I broke my pork cracklin' in half over my tits but I still inhaled it then coughed violently but was still able to rip the long side of my bong, is a real first world problem.


----------



## Kaura

Was bout to make some tortillas (yeah, yeah, burritos or whatever the fuck..) but realised I forgot to buy the bread (aka tortillas...). Oh well, time to make another run to the corner shop. Thank god for living in the city and having a corner shop 200ft away.



BMFan30 said:


> I broke my pork cracklin' in half over my tits but I still inhaled it then coughed violently but was still able to rip the long side of my bong, is a real first world problem.



Either this is #highthoughts or my English is worse than I thought because I have no clue what you just tried to tell.


----------



## BMFan30

Kaura said:


> Either this is #highthoughts or my English is worse than I thought because I have no clue what you just tried to tell.








Haha I was just saying my pork rind (crackling/fried out crispy pork skin) broke over my chest and crumbled but I still ate it, accidentally couched cause it's flaky so it stuck to the back of my throat when I accidentally inhaled it causing an auto-reaction of cough fits in a row. But was sitll able to rip my bong. I was drinking last night and I always grab a bag of pork cracklings when I have an occasional beer.


----------



## Kaura

BMFan30 said:


> Haha I was just saying my pork rind (crackling/fried out crispy pork skin) broke over my chest and crumbled but I still ate it, accidentally couched cause it's flaky so it stuck to the back of my throat when I accidentally inhaled it causing an auto-reaction of cough fits in a row. But was sitll able to rip my bong. I was drinking last night and I always grab a bag of pork cracklings when I have an occasional beer.



I see. I've never had pork snacks but those look tasty. Unlike pork ears which was the most disgusting thing I ever ate.


----------



## Seabeast2000

I randomly bought a bag of fried pork rinds years ago in the western TN area, quite good I say, quite good.


----------



## BMFan30

Kaura said:


> I see. I've never had pork snacks but those look tasty. Unlike pork ears which was the most disgusting thing I ever ate.

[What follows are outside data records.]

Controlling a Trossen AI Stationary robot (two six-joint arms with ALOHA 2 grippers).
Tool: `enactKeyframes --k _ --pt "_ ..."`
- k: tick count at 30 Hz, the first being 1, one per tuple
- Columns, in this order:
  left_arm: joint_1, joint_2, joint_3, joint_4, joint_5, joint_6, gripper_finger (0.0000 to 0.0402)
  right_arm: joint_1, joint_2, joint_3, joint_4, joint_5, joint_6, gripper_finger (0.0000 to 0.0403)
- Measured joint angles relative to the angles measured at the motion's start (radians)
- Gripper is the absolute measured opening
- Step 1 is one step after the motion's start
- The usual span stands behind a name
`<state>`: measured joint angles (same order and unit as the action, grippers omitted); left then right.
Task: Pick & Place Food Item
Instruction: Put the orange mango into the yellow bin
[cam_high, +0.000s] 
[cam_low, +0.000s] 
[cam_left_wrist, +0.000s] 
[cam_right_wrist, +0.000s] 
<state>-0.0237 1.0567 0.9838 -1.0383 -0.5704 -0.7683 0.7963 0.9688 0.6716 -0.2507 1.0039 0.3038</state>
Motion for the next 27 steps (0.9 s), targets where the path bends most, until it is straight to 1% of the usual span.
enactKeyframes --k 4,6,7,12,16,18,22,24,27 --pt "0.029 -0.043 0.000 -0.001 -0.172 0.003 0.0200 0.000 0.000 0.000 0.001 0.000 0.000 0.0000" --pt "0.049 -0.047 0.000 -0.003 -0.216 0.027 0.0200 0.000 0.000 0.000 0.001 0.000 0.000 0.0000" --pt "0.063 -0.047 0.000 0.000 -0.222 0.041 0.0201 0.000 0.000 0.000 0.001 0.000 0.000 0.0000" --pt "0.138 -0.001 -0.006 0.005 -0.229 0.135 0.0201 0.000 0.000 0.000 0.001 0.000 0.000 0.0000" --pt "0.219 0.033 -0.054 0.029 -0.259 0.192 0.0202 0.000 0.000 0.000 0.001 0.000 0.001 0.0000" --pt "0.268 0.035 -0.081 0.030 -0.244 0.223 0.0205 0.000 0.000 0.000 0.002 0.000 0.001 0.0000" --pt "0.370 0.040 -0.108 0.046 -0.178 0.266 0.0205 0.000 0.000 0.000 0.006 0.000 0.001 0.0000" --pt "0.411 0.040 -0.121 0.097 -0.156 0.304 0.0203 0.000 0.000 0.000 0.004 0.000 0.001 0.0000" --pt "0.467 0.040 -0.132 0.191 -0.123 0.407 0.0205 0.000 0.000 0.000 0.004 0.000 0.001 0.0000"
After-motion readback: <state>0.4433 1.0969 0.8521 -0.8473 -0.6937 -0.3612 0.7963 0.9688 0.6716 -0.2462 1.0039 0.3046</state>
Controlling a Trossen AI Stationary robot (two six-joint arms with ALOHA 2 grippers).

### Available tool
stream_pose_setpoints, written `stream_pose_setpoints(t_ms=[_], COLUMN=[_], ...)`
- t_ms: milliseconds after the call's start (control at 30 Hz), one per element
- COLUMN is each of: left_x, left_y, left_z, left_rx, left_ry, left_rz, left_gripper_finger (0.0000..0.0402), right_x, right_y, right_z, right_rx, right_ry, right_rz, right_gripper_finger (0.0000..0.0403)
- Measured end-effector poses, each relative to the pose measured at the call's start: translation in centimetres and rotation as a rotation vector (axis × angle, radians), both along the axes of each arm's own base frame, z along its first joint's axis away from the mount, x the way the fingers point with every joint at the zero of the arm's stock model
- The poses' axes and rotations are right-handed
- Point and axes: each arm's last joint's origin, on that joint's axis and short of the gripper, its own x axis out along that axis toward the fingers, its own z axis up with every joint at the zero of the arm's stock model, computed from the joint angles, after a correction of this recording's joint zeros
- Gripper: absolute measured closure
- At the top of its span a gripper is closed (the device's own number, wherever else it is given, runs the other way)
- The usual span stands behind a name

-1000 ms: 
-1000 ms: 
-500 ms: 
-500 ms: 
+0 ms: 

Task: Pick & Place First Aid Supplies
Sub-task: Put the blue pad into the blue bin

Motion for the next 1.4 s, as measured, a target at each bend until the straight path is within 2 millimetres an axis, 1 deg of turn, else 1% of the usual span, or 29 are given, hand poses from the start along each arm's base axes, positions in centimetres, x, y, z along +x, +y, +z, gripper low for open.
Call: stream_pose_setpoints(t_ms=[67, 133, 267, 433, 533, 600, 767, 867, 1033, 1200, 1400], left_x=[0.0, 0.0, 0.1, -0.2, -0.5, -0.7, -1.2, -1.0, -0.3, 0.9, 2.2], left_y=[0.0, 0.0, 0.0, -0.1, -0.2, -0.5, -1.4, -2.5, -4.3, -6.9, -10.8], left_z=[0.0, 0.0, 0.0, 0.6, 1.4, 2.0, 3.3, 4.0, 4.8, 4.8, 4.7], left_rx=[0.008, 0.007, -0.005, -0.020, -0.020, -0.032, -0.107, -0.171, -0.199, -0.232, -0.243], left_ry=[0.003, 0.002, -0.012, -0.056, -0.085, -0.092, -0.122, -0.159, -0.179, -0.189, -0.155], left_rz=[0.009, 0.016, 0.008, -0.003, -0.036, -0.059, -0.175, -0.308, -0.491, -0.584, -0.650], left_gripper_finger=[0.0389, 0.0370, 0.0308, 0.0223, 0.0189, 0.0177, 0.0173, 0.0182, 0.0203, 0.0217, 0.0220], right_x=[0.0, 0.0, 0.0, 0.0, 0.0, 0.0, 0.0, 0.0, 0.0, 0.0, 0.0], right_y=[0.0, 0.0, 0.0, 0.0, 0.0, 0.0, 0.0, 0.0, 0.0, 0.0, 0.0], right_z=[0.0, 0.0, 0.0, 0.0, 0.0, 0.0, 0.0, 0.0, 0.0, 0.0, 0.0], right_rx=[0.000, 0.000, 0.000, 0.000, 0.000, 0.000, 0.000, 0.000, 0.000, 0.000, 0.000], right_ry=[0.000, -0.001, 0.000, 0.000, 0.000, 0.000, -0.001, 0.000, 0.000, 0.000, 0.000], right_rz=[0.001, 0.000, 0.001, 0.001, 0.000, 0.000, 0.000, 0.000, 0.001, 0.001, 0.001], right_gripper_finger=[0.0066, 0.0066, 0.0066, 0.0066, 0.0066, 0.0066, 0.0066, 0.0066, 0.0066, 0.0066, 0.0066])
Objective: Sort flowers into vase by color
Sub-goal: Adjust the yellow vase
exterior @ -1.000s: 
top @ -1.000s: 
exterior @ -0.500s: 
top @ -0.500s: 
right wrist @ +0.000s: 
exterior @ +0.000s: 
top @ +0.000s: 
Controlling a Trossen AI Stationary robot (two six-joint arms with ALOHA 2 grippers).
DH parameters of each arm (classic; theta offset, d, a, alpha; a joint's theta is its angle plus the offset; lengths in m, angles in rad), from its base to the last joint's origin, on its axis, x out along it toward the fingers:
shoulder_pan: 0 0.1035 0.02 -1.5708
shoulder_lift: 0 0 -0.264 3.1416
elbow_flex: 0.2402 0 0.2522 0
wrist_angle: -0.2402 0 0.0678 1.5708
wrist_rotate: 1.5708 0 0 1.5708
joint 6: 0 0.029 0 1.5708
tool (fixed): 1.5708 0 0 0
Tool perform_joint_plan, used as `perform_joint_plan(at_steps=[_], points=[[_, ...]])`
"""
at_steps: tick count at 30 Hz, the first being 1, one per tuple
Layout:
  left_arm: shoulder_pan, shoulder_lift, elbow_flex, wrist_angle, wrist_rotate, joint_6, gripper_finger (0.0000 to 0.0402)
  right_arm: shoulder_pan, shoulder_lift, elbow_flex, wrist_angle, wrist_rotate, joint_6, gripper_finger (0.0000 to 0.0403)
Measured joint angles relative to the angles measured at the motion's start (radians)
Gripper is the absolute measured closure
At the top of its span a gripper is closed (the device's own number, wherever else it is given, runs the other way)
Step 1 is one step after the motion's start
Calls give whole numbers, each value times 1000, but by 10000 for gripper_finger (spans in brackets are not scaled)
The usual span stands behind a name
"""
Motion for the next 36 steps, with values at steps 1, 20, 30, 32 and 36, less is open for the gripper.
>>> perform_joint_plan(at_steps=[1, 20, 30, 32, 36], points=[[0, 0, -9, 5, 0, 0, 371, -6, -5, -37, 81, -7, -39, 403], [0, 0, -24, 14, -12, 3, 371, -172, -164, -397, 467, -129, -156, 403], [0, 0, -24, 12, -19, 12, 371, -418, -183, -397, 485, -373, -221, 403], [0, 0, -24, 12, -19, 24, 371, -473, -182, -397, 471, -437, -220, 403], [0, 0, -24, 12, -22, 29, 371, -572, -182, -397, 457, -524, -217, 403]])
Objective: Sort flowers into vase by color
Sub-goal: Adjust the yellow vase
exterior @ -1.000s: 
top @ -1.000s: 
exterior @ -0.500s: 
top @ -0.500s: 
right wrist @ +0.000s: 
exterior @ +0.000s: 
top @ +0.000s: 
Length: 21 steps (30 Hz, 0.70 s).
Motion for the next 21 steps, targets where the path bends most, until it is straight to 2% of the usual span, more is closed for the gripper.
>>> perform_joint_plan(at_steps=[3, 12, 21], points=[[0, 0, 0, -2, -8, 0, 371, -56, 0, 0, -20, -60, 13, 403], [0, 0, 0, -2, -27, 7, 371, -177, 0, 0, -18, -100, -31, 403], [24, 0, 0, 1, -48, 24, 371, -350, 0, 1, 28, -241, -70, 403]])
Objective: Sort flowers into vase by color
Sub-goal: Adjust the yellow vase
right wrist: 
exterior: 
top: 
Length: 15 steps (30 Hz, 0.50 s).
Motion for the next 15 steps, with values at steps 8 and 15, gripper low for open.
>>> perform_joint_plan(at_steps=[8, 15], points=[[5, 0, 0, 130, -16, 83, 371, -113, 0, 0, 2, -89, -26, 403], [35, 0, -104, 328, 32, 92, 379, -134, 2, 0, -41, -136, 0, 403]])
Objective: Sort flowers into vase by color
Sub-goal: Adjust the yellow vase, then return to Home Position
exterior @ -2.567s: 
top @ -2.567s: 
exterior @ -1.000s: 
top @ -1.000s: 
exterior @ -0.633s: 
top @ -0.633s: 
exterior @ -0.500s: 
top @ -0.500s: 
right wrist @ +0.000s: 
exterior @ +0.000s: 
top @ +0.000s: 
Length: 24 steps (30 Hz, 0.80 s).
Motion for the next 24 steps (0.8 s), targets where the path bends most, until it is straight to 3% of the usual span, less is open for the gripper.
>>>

They have pork rinds and they have pork cracklings. Rinds are just the dried pork skin and cracklings are dried pork skin with fat attached and occasionally some meat attached to the fat as well. They're also extremely aromatic once you open a bag and super addicting.

I like them both but cracklings are definitely better to me. I have tasted nasty ones before although there are more good companies than bad ones making cracklings. They have strips too but those are extremely hard and I don't like them as much. They are like matchstick sized ultra hard skins which might break teeth, so not as fun as the other two.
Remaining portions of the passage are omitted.